In Japanese Unexamined Patent Publication No. Hei. 3-128336, a process for preparing methoxyphenol by oxidizing anisole using a catalyst system in which an alkali metal salt of a protonic acid such as sulfuric acid, etc. and an oxy acid of phosphor such as ortho phosphoric acid, etc. has been described, but there is no description about zeolite.
In French Patent Laid-Open Publication No. 2,693,457, a process for preparing methoxyphenol by oxidizing anisole by using US-Y zeolite as a proton type zeolite in the presence of a ketone has been described, but there is no description about a proton type β zeolite, and its catalyst characteristics are unknown. Also, as a result of a trace test thereof by the inventors, yield of the methoxyphenol was 47.1% (o/p ratio=2.86) so that it was insufficient (see Comparative example 7).

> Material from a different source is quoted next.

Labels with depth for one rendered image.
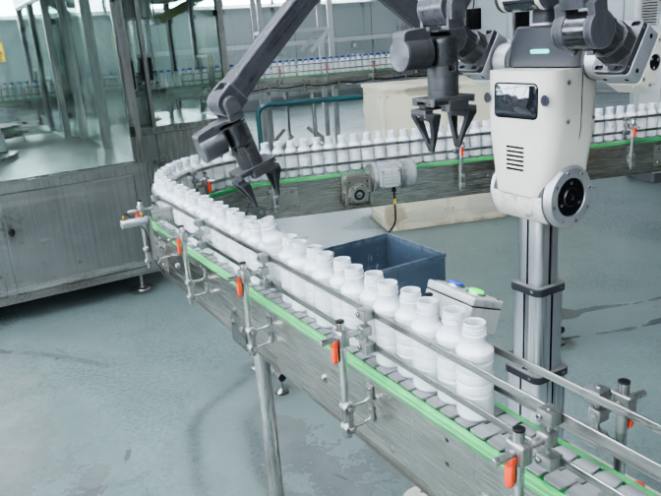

On the other hand, for example, in Journal of American Chemical Society, vol. 103 (1981), pp. 3045-3049, a process for preparing methoxyphenol from anisole by photooxidation using a peroxide of an azo type compound as an oxidizing agent has been described. In this process, an ortho-position substituted material is predominantly formed (a formation ratio of the ortho-position substituted material/the para-position substituted material (hereinafter referred to an o/p ratio)=1.78), but yield of the objective compound based on the oxidizing agent is 30% or so. Also, in Journal of Chemical Society Perkin Transition, 1, vol. 6 (1990), p. 863-867, a process for preparing methoxyphenol from anisole by photooxidation using an N-oxide compound having a heterocyclic structure as an oxidizing agent has been described. In this process, an ortho-position substituted material is predominantly formed (o/p ratio=1.47), but yield of the methoxyphenol based on the oxidizing agent is 42% or so in the whole yield. In these techniques, there is a merit that the reaction proceeds without any catalyst, but there is a problem that yield of the objective product is insufficient while an expensive oxidizing agent is used.
As described above, with regard to the technique to oxidize an ortho-position substituted material predominantly, there are reports in which yield of the hydroxyphenyl ether based on the oxidizing agent is 40% or so, and a technique which gives a hydroxyphenyl ether with a high yield has not yet been found out.